I can also see that some ex situ cultivation will be needed to clarify the status of some of the plants we see. The question arises, if we see what look like three different species of red flowered trilliums growing in the same general area, are they three species or are they three minor ecotypes of the same variable species? That is, does the microhabitat around each individual plant affect its growth and development so strongly and in such different ways that they look more or less like different species?
By "microhabitat" I mean, is the plant growing in a moist spot, or is it growing up on a rocky hillside a few yards away, or is it growing out in almost full sun along the side of a road?
Crinums Blooming
I am always delighted to see the crinums starting to bloom again. Crinum bulbispermum is more or less hardy here, and it starts blooming very early in the summer.
Bulbs from South Africa
In early April, I received a batch of bulbs from a friend in South Africa. Among them, ten batches of Lachenalia hybrids. Those were planted immediately, and the bulbs eventually sent up leaves -- they were expecting the South African winter, and they got a Midwestern spring. Now, the Midwestern summer is upon them.
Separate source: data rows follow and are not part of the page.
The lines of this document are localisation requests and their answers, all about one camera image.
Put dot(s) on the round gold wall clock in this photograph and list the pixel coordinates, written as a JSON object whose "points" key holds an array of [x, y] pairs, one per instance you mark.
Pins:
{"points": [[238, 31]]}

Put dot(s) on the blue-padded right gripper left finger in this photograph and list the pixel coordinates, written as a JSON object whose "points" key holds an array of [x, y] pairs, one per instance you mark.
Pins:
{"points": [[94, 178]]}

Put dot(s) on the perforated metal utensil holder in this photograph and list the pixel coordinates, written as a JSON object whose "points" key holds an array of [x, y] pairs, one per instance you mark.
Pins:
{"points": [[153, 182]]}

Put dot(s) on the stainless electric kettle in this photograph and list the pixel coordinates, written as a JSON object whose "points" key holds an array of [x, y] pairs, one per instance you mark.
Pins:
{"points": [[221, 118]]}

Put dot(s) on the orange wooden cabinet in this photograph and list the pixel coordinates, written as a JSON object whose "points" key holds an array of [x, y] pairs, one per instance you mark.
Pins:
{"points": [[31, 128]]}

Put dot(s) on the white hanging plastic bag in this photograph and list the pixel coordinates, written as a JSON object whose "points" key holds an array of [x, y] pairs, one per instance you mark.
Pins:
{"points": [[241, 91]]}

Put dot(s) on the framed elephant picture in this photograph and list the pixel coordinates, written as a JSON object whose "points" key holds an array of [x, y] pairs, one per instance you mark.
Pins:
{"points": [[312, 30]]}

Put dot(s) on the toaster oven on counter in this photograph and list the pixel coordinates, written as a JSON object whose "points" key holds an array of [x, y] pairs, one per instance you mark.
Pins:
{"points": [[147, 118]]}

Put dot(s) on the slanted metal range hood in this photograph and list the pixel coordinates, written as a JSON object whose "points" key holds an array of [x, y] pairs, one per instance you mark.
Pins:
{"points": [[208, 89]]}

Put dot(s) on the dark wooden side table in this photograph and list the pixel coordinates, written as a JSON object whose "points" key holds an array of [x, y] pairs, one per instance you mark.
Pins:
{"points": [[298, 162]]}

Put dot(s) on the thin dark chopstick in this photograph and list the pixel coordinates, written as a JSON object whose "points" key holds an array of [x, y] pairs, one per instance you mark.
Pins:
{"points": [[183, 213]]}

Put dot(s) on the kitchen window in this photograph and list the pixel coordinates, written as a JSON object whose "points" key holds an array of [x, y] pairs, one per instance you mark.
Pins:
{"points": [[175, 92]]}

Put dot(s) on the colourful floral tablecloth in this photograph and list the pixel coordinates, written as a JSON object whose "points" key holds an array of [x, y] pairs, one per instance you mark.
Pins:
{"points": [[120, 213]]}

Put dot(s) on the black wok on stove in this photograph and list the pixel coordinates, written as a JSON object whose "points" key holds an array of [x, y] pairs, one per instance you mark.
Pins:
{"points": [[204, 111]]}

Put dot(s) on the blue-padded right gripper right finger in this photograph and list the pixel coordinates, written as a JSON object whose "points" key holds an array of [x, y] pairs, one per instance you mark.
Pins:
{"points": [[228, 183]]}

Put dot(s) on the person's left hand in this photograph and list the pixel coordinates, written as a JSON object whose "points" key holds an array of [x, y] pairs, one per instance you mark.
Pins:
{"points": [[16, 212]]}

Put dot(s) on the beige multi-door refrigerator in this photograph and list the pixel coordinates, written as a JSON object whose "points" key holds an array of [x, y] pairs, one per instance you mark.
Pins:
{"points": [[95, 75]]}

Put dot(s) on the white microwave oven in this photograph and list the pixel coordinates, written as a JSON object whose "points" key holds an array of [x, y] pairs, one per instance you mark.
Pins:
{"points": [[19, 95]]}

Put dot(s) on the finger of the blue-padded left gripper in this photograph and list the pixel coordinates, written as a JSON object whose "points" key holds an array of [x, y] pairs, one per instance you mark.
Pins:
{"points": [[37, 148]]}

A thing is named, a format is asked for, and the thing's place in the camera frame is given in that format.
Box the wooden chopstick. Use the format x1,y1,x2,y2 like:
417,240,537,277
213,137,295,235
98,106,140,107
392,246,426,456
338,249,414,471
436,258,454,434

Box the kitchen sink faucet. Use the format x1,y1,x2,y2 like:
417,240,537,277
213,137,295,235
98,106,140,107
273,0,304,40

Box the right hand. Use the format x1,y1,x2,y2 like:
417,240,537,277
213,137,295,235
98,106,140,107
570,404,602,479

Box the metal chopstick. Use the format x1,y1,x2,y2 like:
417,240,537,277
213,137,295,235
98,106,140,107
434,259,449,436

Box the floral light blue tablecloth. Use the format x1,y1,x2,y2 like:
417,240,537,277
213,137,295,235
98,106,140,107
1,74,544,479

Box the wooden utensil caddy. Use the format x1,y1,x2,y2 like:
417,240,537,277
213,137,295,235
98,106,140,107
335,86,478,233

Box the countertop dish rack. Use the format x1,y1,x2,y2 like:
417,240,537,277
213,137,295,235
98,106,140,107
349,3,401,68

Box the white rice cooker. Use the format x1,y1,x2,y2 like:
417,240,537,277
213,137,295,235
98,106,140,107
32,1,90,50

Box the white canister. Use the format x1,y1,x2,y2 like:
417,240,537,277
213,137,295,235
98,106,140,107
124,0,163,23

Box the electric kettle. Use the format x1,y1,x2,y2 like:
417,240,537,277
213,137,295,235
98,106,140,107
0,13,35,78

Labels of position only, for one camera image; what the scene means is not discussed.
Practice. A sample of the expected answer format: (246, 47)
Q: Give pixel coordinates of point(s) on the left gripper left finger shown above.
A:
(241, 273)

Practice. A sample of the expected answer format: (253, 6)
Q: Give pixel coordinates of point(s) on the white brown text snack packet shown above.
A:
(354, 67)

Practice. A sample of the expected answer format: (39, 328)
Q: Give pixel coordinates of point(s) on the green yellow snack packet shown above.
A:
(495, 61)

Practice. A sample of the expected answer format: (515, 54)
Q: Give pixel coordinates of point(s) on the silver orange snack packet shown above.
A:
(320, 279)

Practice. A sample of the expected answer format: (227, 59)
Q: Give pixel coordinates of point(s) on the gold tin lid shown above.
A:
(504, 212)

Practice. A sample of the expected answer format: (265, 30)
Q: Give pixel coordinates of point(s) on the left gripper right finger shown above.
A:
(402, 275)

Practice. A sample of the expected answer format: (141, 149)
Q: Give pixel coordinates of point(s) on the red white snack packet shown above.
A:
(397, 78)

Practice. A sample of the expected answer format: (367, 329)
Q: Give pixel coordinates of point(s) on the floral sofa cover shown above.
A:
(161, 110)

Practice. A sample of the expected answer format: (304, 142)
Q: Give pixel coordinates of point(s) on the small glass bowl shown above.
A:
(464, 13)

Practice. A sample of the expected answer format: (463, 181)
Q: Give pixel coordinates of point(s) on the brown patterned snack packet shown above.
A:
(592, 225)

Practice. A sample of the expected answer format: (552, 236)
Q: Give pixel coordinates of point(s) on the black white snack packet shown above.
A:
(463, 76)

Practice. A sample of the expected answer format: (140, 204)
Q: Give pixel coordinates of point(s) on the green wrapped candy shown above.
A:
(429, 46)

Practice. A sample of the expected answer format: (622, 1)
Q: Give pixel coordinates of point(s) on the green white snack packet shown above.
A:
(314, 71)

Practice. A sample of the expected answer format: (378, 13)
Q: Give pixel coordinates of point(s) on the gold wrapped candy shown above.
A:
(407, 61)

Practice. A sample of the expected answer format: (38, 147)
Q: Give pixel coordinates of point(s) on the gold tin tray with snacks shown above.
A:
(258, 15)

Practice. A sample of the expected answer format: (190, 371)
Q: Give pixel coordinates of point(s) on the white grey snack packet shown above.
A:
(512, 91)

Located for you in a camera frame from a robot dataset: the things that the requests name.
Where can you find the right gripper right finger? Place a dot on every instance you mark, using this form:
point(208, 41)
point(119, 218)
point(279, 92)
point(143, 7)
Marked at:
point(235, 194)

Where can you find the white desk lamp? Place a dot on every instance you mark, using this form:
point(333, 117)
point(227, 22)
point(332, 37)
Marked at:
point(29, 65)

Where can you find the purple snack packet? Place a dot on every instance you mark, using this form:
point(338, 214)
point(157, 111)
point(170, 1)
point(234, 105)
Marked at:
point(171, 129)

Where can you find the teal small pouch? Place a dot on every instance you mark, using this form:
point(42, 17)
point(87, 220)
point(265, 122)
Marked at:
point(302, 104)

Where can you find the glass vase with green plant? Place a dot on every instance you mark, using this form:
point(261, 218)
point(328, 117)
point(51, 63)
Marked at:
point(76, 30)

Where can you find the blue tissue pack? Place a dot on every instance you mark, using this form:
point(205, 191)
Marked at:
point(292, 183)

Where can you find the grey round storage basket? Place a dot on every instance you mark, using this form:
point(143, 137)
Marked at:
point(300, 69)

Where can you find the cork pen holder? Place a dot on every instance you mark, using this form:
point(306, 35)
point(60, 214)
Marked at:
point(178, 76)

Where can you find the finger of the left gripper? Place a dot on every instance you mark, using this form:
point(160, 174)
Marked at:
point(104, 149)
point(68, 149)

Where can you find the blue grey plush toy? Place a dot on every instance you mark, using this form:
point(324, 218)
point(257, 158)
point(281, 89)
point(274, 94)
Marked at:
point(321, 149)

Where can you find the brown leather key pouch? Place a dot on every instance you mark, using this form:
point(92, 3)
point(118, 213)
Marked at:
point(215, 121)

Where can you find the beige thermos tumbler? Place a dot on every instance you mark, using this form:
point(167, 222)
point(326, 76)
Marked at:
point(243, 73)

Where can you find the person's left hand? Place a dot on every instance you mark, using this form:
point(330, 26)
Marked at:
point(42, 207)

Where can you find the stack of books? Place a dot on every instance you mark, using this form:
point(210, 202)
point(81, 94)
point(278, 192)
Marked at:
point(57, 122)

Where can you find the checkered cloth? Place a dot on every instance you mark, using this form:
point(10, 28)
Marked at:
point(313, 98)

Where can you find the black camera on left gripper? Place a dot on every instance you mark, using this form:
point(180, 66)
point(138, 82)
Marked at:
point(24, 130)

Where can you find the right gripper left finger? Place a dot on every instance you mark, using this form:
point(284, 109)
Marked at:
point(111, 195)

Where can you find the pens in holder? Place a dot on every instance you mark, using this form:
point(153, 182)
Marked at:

Now some of the batches are sending up blooms. I've no idea what to expect nor what their names might be. I'll have to track them and refer to them simply by my accession numbers. I'm quite intrigued at the prospect of hybrids among the Lachenalia. My web site on Lachenalis is at http://www.shieldsgardens.com/amaryllids/Lachenalia.html
Among the bulbs was one large Haemanthus coccineus from a farm in the Bokkeveld Mountains (South Africa). It had bloomed, and the spent scape had set a bunch of seeds. I'm gradually planting those seeds that germinate. The bulb itself has leafed out, but before long I'll have to put it inside one of the greenhouses and force it to go into an early dormancy.
Finally, there were a bunch of plants of Zantedeschia aethiopica, a white, evergreen "calla lilly" native to South Africa. Now that they have leafed out and are starting to bloom, I think one of them may be the rare Z. odorata. Its flower is not pure white but rather creamy white, and it seems to be fragrant -- the only fragrant white Zantedeschia, so far as I know.